Серебряная клятва — страница 54 из 77

Берегите себя. Я никогда вас не забуду. Тёплый привет Инельхалль.

Хельмо»

Отправлено на закате. Правдивое по содержанию, но насквозь неискреннее письмо, такое показательно отчуждённое, что наверняка Янгред рассмеётся. Зато вряд ли о чём-то и догадается.

Ему и не нужно знать, что, по данным дальней разведки, Самозванка собрала уже почти двадцать тысяч человек. Не нужно знать, что части Первого ополчения измотаны, практически обезглавлены, да и рядовой их состав сильно поредел. Не нужно знать, что два дня назад от дяди пришло дышащее гневом письмо, в котором он даже не молил племянника торопиться, а лишь спрашивал, ждать ли его вообще. И точно Янгреду не нужно знать, что всё время, когда не должен что-либо делать и не во что уйти мыслями, Хельмо прощается с жизнью.

Почти не было шансов снять осаду – он это понимал. Сегодняшнее сражение лишило его шести мортир и почти трёхсот человек, а пустота внутри лишала и воли. Даже яркий закат на куполах храмов не придал ему сил. Сияние напоминало размазанную кровь. А зычные, красивые певучие голоса монахов, пусть восхваляли свободу и храбрость воинов, походили на вой. Монахи были совсем худые, осунувшиеся, лихорадочно сверкали их запавшие глаза. Слишком долго они сражались, осталось их мало – в основном, самые старые; молодёжь почти всю перебили, многих сожрали людоеды. Хельмо не выдержал службу в главном храме. Он вышел на середине какого-то псалма.
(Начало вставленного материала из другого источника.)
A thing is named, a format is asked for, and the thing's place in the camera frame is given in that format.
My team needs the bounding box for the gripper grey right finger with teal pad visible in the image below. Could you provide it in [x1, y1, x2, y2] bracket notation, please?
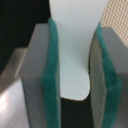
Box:
[89, 25, 128, 128]

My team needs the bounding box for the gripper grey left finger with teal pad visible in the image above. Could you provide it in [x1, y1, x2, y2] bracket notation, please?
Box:
[20, 18, 61, 128]

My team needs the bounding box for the white toy fish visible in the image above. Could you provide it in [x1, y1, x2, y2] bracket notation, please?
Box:
[49, 0, 108, 101]

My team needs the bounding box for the striped beige placemat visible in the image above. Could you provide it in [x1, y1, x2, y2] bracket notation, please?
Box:
[101, 0, 128, 29]

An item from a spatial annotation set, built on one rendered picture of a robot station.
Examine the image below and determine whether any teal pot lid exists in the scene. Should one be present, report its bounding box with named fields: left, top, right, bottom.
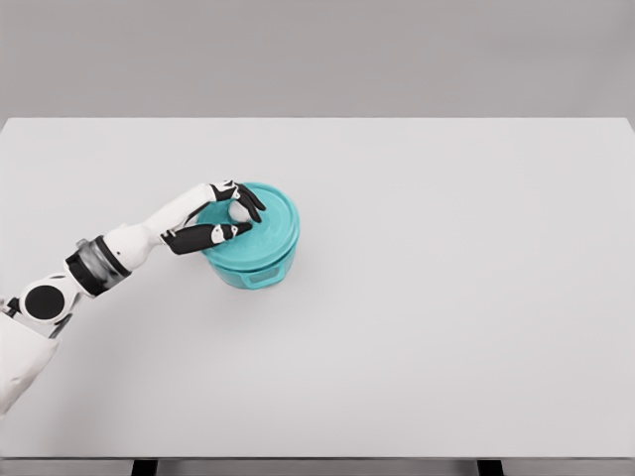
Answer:
left=195, top=180, right=301, bottom=273

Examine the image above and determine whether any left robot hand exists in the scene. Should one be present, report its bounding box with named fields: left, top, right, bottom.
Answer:
left=146, top=179, right=268, bottom=257

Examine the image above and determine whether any teal pot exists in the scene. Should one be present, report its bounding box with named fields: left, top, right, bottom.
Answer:
left=206, top=232, right=301, bottom=291

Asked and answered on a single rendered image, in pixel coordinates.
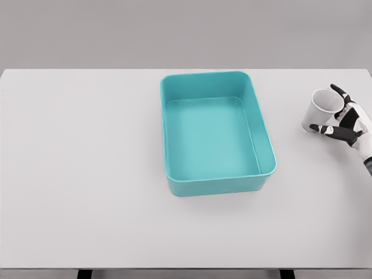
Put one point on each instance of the white paper cup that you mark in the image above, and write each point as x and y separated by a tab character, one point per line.
315	114

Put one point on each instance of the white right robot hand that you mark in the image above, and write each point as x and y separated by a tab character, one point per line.
350	119

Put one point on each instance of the teal plastic basket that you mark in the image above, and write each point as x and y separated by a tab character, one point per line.
216	133

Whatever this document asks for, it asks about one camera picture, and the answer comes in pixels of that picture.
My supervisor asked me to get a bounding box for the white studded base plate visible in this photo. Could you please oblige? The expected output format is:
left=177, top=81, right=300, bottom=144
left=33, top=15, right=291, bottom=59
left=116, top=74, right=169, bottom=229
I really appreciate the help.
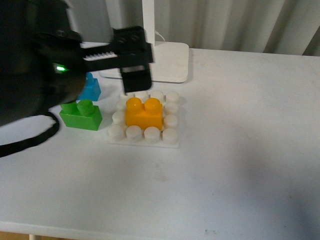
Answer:
left=107, top=90, right=181, bottom=149

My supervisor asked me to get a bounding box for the yellow two-stud block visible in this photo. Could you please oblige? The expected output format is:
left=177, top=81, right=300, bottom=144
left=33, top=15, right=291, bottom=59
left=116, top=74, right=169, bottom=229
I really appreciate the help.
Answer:
left=125, top=97, right=163, bottom=130

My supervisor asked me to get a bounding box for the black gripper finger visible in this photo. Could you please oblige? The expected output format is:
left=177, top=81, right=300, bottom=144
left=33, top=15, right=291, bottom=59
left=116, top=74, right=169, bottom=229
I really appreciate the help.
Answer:
left=82, top=26, right=154, bottom=93

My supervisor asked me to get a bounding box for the white curtain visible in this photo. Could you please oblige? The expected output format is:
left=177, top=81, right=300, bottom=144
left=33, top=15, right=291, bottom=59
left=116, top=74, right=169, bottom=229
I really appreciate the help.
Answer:
left=68, top=0, right=320, bottom=56

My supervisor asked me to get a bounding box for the white lamp cable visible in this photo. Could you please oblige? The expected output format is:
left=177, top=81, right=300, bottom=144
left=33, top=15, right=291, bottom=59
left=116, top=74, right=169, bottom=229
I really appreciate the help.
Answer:
left=154, top=29, right=166, bottom=43

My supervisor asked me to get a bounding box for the green two-stud block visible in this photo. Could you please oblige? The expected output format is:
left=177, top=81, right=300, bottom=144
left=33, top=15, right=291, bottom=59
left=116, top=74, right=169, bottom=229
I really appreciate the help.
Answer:
left=59, top=99, right=103, bottom=131

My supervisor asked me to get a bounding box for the blue three-stud block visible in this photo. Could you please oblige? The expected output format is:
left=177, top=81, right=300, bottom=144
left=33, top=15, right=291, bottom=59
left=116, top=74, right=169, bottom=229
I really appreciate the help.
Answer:
left=77, top=72, right=101, bottom=102

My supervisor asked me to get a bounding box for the white desk lamp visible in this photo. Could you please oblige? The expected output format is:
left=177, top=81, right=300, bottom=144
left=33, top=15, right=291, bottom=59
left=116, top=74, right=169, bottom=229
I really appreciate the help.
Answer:
left=79, top=0, right=190, bottom=84

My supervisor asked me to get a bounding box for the black cable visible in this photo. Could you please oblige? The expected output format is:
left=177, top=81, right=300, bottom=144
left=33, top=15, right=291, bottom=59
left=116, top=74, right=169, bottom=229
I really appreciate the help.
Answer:
left=0, top=111, right=60, bottom=158

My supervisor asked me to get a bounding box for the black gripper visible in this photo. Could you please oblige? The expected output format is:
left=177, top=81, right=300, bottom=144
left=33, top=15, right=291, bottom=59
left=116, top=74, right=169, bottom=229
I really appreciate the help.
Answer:
left=0, top=0, right=86, bottom=125

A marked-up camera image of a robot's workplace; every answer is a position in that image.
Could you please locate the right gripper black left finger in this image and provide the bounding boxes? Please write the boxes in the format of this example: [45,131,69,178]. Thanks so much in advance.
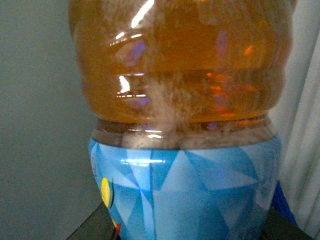
[67,202,118,240]

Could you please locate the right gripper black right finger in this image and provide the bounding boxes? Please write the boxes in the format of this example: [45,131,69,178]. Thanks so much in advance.
[259,208,313,240]

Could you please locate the iced tea bottle blue label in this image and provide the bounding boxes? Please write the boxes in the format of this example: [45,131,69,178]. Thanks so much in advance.
[67,0,298,240]

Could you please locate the blue plastic shopping basket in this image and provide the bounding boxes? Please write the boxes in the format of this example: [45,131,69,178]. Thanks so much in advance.
[271,181,297,226]

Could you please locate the white curtain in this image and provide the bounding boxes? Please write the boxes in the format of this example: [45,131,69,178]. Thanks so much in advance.
[270,0,320,240]

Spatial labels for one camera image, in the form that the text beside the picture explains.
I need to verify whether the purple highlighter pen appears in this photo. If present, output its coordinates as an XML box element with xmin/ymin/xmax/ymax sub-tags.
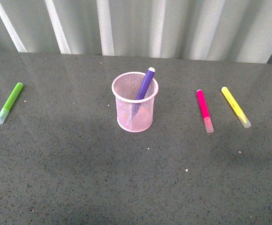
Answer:
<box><xmin>131</xmin><ymin>67</ymin><xmax>156</xmax><ymax>118</ymax></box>

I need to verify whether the pink highlighter pen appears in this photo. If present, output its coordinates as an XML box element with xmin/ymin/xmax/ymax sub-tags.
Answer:
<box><xmin>196</xmin><ymin>90</ymin><xmax>214</xmax><ymax>134</ymax></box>

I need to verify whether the pink mesh pen cup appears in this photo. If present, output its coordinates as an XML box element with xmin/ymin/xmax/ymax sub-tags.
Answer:
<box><xmin>111</xmin><ymin>72</ymin><xmax>159</xmax><ymax>132</ymax></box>

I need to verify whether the yellow highlighter pen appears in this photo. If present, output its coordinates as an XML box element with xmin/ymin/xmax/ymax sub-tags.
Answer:
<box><xmin>221</xmin><ymin>87</ymin><xmax>251</xmax><ymax>128</ymax></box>

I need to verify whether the white pleated curtain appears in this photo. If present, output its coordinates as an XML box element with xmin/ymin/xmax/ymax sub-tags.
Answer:
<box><xmin>0</xmin><ymin>0</ymin><xmax>272</xmax><ymax>63</ymax></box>

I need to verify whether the green highlighter pen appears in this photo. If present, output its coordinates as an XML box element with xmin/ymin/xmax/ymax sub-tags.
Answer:
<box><xmin>0</xmin><ymin>82</ymin><xmax>23</xmax><ymax>125</ymax></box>

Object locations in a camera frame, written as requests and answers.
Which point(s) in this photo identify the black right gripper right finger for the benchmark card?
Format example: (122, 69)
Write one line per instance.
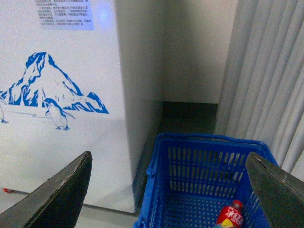
(281, 195)

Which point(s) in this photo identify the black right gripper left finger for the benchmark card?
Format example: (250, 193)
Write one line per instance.
(57, 202)

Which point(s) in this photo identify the red iced tea bottle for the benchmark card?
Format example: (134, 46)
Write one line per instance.
(231, 216)

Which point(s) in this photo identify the blue plastic shopping basket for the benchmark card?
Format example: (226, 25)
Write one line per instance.
(191, 177)

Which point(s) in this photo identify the white pleated curtain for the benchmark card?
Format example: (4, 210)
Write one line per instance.
(262, 96)

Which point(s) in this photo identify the white blue chest freezer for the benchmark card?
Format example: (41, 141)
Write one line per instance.
(63, 92)

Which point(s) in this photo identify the white notice sticker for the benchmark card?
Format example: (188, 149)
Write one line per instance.
(65, 14)

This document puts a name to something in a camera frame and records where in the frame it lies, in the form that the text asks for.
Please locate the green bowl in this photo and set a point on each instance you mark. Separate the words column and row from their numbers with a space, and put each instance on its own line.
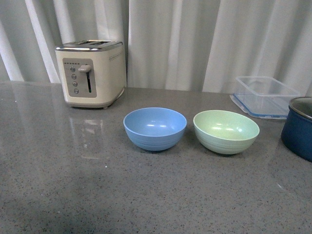
column 225, row 132

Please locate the blue bowl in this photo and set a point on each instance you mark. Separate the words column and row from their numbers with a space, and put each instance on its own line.
column 154, row 128

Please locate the cream toaster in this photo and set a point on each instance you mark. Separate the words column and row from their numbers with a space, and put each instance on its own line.
column 92, row 72

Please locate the clear plastic container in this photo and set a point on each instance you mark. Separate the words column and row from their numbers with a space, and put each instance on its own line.
column 263, row 97

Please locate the blue saucepan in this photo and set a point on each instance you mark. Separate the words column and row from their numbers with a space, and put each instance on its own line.
column 297, row 131

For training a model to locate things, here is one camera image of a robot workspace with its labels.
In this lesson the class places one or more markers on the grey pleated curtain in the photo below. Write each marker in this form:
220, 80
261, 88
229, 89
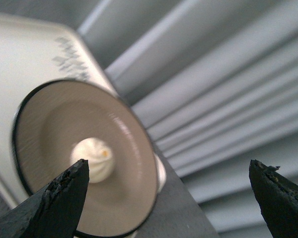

Он даже не остался ночевать в монастыре, хотя ему щедро предлагали келью, где останавливались обыкновенно государь с семейством. Он предпочёл вернуться за ворота, туда, где хотя бы сейчас мог побыть один.

– Пустишь к костерку?

Два запылённых сапога оказались точно напротив. К квадратному носу левого прилипло нежно-серое окровавленное пёрышко. Поморщившись, Хельмо скользнул взглядом выше и увидел Чёрного Пса.

– Хорошо у тебя горит, у Чёрного Пса-то с сухопутным огнём не вяжется. Ненадолго я.

Хельмо невольно подметил: в речи целых два местоимения, смягчился акцент. Пират постепенно перенимал солнечный язык у тех, с кем путешествовал. Понимать его становилось проще.

– Да, я рад. Оставайся, – позволил Хельмо, покривив душой: рад он не был, впрочем, не обрадовался бы и кому-либо другому. Но особо и не возражал.

Чёрный Пёс присел к огню. Тот действительно трещал бодро, хотя Хельмо совсем про него забыл, давно не подбрасывал щепок. Ему было холодно вовсе не от сырости ночи, и вряд ли от такого холода хоть что-то бы спасло.

– Славно сегодня повоевали. Хороший из тебя командир.

Хельмо с усилием приподнялся, сел. Пират цепко вглядывался в него чёрными чужеземными глазищами, теребя толстый верёвочный браслет на запястье. Казалось, слова были искренними, не попыткой подольститься. Хельмо улыбнулся, но возразил:

– А вышло бы опрокинуть врага, если бы сами озинарцы не вдарили из-за стен? Полумёртвые, изморенные, а всё равно помогли. Я же…

– Увидели – ты идёшь. И воспрянули. За этим ведь нужен капитан. Команду воодушевлять – первее прочих дел. Первее даже честной делёжки добычи.

Хельмо вспомнил: старые и юные служители в ризах, с клинками – простыми, одинаково грубо выкованными в единственной озинарской кузнице. Вспомнил: в воздухе – тени воинов-защитников с крыльями – каким-то изобретением местных умельцев. На этих крыльях, то ли из плотной бумаги, то ли из тонко выделанной прочной кожи, летали самые тощие, самые лёгкие, с почти прозрачными руками, лицами, рёбрами, – видно, те, кто отдавал другим свои пайки. Потом, когда всё закончилось, когда выжившие спустились с неба, Хельмо посмотрел каждому в глаза, и из тех глаз тоже глянула на него близящаяся погибель.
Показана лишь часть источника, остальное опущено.